TASK DETAILS:
Locate the word "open" in the data below, then copy every line that holds it.

[Start of Attachment]

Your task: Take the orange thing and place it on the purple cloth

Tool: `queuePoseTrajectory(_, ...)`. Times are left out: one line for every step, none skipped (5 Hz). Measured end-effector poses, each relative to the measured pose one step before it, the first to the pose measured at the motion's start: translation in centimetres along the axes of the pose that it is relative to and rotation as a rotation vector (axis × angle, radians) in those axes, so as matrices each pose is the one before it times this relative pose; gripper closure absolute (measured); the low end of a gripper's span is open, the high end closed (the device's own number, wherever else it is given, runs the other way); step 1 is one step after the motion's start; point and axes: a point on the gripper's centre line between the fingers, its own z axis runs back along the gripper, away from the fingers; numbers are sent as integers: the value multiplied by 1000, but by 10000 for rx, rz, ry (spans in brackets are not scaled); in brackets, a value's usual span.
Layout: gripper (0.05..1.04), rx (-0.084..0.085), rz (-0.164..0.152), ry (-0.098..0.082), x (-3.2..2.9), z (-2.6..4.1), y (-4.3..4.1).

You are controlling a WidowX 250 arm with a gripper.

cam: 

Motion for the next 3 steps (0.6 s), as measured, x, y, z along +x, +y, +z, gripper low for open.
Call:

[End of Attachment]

TASK RESULT:
Tool: `queuePoseTrajectory(_, ...)`. Times are left out: one line for every step, none skipped (5 Hz). Measured end-effector poses, each relative to the measured pose one step before it, the first to the pose measured at the motion's start: translation in centimetres along the axes of the pose that it is relative to and rotation as a rotation vector (axis × angle, radians) in those axes, so as matrices each pose is the one before it times this relative pose; gripper closure absolute (measured); the low end of a gripper's span is open, the high end closed (the device's own number, wherever else it is given, runs the other way); step 1 is one step after the motion's start; point and axes: a point on the gripper's centre line between the fingers, its own z axis runs back along the gripper, away from the fingers; numbers are sent as integers: the value multiplied by 1000, but by 10000 for rx, rz, ry (spans in brackets are not scaled); in brackets, a value's usual span.
Motion for the next 3 steps (0.6 s), as measured, x, y, z along +x, +y, +z, gripper low for open.

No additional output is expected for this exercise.